TJ stalled in what he called his best lawyer fashion, took in the man towering over his desk. And if Jeremy Hughes did anything well, it was tower. He stood six-foot-five in his muddy construction boots and weighed in at maybe a hundred and seventy pounds. He was a wiry bundle of barely contained energy, with blue-gray eyes that shot icy fire at everything they touched. Jeremy was dressed in what Catherine came to call the Hughes Formal Wear—khaki pants with a rough patch on one knee, checked shirt, and a hunting jacket with a broken zipper. His head was a shock of sandy hair that hadn't seen a barber for months. His oversized hands looked like shovels, with knuckles all bruised and broken from heavy work.

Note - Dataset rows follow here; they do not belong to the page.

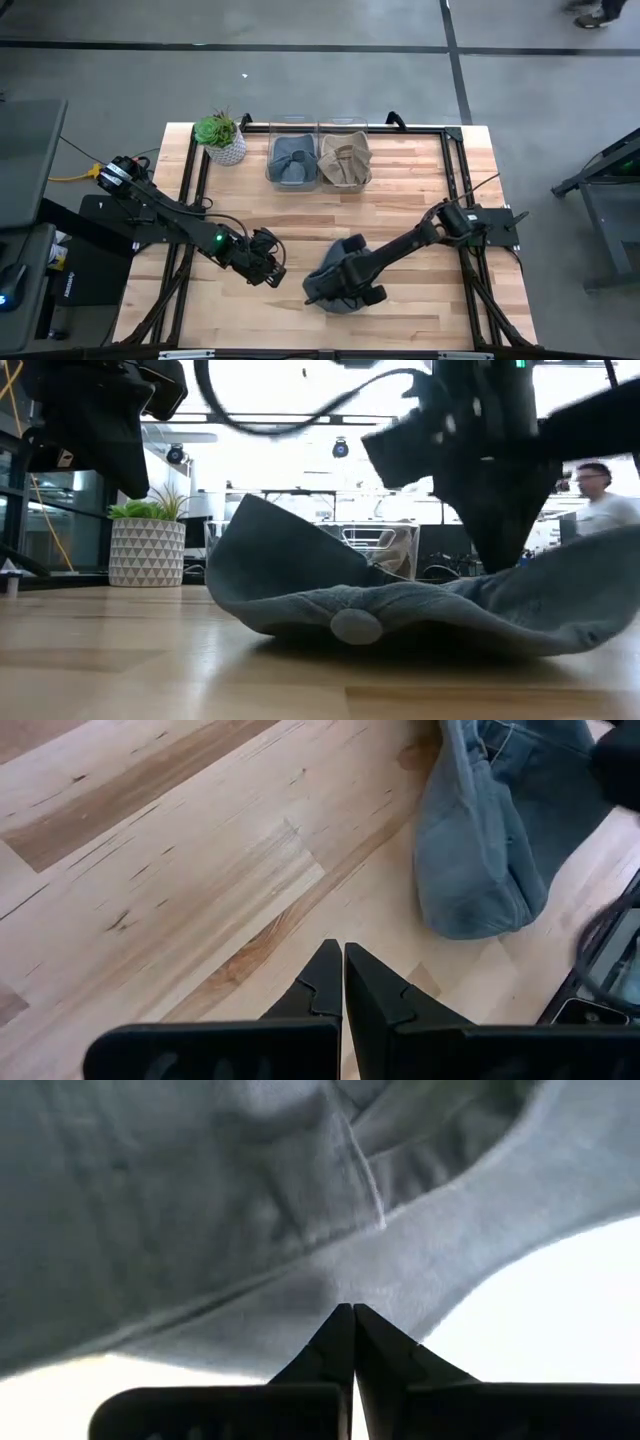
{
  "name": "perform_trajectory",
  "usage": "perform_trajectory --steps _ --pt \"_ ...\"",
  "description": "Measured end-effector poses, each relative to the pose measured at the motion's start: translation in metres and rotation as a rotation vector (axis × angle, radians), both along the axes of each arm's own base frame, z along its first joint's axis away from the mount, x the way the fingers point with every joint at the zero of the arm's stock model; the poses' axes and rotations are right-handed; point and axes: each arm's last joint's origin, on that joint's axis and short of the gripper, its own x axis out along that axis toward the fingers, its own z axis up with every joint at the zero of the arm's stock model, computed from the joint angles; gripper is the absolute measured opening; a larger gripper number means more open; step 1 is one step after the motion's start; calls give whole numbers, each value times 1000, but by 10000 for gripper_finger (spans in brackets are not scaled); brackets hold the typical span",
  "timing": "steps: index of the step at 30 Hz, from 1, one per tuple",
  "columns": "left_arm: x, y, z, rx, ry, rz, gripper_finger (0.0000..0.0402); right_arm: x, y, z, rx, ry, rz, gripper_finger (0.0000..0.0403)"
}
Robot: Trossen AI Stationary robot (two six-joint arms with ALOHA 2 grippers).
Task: Pick & Place hat
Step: Put the gray cap into the left transparent bin
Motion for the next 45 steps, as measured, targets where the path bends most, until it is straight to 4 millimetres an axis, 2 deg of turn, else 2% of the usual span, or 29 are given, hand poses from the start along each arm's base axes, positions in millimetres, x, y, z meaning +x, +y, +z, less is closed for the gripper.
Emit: perform_trajectory --steps 5,10,15,21,25,36,41,45 --pt "0 0 0 1 0 0 0 -8 -2 30 50 -50 -106 0" --pt "1 0 0 -6 -6 1 0 -20 -7 74 113 -191 -348 0" --pt "4 -3 3 -32 -46 -6 0 -34 -10 124 188 -442 -606 0" --pt "5 -3 4 -39 -59 -9 0 -59 -2 173 214 -783 -698 0" --pt "5 -3 4 -34 -60 -7 0 -73 4 185 199 -877 -719 0" --pt "5 -3 4 -23 -65 -5 0 -96 38 188 235 -957 -705 0" --pt "6 -3 5 -22 -82 -19 0 -96 47 206 385 -1041 -637 0" --pt "8 -5 7 -26 -109 -29 0 -96 42 224 451 -1115 -529 0"
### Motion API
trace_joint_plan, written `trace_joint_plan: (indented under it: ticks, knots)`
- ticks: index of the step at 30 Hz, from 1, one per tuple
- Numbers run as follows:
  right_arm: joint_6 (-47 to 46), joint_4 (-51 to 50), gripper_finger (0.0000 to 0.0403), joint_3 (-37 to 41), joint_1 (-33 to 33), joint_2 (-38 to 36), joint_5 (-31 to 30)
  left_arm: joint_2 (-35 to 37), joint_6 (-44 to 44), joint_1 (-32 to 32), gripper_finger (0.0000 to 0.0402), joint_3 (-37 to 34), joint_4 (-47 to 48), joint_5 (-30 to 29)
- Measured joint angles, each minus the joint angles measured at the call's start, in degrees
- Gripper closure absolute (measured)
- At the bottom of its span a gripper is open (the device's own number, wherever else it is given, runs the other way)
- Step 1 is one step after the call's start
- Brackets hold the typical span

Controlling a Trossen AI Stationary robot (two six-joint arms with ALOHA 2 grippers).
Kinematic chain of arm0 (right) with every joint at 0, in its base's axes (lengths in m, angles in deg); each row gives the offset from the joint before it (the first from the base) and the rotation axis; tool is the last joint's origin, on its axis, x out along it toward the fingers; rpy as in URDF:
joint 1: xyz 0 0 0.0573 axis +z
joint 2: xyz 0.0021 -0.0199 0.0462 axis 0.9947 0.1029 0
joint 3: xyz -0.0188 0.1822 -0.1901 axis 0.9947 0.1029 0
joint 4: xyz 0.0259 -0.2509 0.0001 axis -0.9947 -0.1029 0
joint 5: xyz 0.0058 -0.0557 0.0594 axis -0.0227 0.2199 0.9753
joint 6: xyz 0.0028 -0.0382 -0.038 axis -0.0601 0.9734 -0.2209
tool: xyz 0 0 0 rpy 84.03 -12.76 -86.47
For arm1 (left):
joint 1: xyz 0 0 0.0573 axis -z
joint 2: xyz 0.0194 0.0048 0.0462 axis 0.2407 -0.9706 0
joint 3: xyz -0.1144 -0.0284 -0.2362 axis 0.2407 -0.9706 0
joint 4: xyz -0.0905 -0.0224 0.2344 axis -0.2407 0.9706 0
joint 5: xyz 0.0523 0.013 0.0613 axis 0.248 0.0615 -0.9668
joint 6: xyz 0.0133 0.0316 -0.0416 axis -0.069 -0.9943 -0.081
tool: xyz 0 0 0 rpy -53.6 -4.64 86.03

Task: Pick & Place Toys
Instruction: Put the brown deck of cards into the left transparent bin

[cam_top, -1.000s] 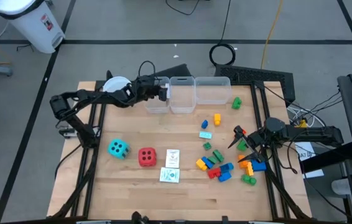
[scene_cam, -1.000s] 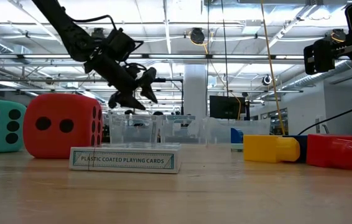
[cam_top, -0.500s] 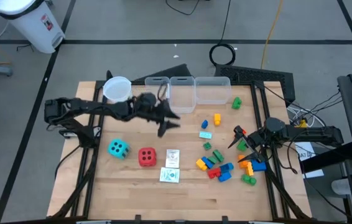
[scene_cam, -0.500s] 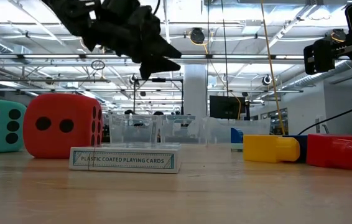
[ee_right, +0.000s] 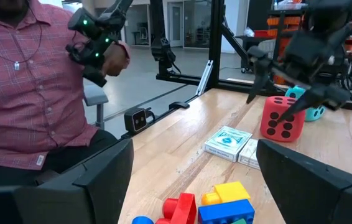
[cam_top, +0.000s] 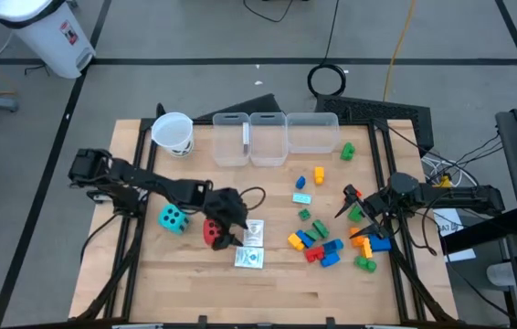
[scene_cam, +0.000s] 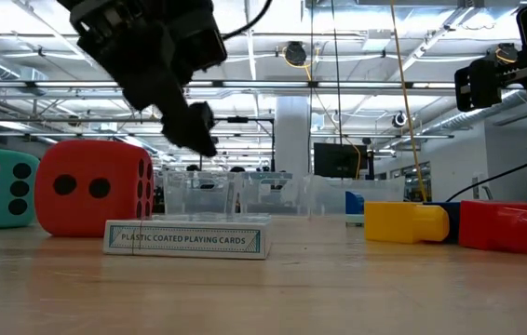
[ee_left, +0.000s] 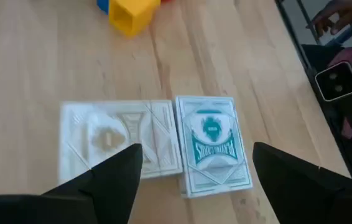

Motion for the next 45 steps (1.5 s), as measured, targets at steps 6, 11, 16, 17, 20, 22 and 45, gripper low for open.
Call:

TJ asked Jeremy Hughes how he had found the law firm.

“Now that's a right interesting story,” he drawled, plopping down in a chair and stretching out legs that seemed to go on for miles. “I'm sitting on a land deal that looks to make me a whole mess of money. Trouble is, you should see the old boy the other side's got working as their lawyer. Got the eyes of a snake and more oil on his hair than I use in my truck. Handed me this contract with fifty-seven pages of fine print and licked his lips. Yessir, he truly did. Eat me for breakfast is all that boy aims on doin'.

“I scampered fast as my feet could take me,” Jeremy said. “Got up and out that door like my tail was on fire. Started drivin' around in my truck, didn't even know where I was goin'. Sat there at a stoplight like a dummy, watchin' the lights go from red to green and back to red, and knew I was licked. Can't do this deal without the other side, see. They own the land right around me. Want to build this humongous complex out there. They're offerin' a little cash up front, then a chunk of the development. That's all fine with me. I got no need of money right now, and these boys ain't no better or worse'n most builders I've met. They're just out for all they can grab. But their lawyer, now—he's a piece of work. He don't aim on leavin' more'n a greasy spot on the sidewalk when he gets through.

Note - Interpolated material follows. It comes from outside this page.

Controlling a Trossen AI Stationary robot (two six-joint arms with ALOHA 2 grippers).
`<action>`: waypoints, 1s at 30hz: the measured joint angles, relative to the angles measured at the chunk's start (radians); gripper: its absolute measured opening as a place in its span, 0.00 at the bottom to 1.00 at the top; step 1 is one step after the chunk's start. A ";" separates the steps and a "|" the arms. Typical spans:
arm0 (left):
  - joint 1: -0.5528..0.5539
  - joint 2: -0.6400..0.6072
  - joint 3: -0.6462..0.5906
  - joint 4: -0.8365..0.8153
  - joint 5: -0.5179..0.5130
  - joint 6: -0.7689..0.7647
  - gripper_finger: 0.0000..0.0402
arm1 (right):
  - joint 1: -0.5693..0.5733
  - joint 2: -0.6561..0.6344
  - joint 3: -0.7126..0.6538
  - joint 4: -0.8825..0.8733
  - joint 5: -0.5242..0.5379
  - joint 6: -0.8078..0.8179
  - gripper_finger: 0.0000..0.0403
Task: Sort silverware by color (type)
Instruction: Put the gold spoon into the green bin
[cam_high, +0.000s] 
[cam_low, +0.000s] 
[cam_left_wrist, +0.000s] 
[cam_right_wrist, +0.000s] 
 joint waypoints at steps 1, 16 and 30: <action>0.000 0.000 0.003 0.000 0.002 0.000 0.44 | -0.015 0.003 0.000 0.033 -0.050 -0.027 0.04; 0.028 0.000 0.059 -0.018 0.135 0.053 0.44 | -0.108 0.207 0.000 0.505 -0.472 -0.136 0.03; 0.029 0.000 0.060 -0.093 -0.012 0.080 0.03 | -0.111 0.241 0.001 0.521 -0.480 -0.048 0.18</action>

“So I bowed my head right there at that light, and I prayed. ‘Help me, Lord,' I said. ‘I can't do this myself. Show me what I gotta do.'”

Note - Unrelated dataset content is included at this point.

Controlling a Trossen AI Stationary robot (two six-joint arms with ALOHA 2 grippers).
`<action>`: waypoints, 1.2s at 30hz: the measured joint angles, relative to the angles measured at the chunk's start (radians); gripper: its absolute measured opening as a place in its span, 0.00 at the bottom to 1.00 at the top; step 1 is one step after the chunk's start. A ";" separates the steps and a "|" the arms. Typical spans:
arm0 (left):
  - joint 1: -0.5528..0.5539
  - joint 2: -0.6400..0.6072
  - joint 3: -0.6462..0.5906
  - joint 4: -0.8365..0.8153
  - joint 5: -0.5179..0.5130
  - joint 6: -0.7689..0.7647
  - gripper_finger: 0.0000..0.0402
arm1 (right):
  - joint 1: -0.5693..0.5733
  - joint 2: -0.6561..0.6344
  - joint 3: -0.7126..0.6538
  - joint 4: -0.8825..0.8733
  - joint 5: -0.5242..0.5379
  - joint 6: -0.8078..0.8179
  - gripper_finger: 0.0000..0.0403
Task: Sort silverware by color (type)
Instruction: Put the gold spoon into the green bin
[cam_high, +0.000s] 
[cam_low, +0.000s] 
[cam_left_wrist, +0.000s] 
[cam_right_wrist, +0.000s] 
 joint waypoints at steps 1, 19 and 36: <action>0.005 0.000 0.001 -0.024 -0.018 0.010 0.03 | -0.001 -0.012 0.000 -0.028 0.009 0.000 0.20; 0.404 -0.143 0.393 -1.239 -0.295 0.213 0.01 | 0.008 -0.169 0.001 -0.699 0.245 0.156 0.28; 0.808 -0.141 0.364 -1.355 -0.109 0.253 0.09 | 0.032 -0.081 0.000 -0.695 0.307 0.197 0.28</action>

Only four years out of law school, TJ had already developed a successful pose he used with new clients. He reacted like a tortoise sneaking back inside his shell, all watchful eyes and body armor until the fellow ran out of steam. Experience had taught him that he could take about ninety-five percent of what a client said during the first meeting and toss it out the window. His grandfather, the founder of the firm and TJ's guiding light during his early years, had put it differently. Every time he interviewed a new client, his grandfather had said, he was tempted to walk out the front door and make sure all the hot air hadn't lifted the building off its foundations.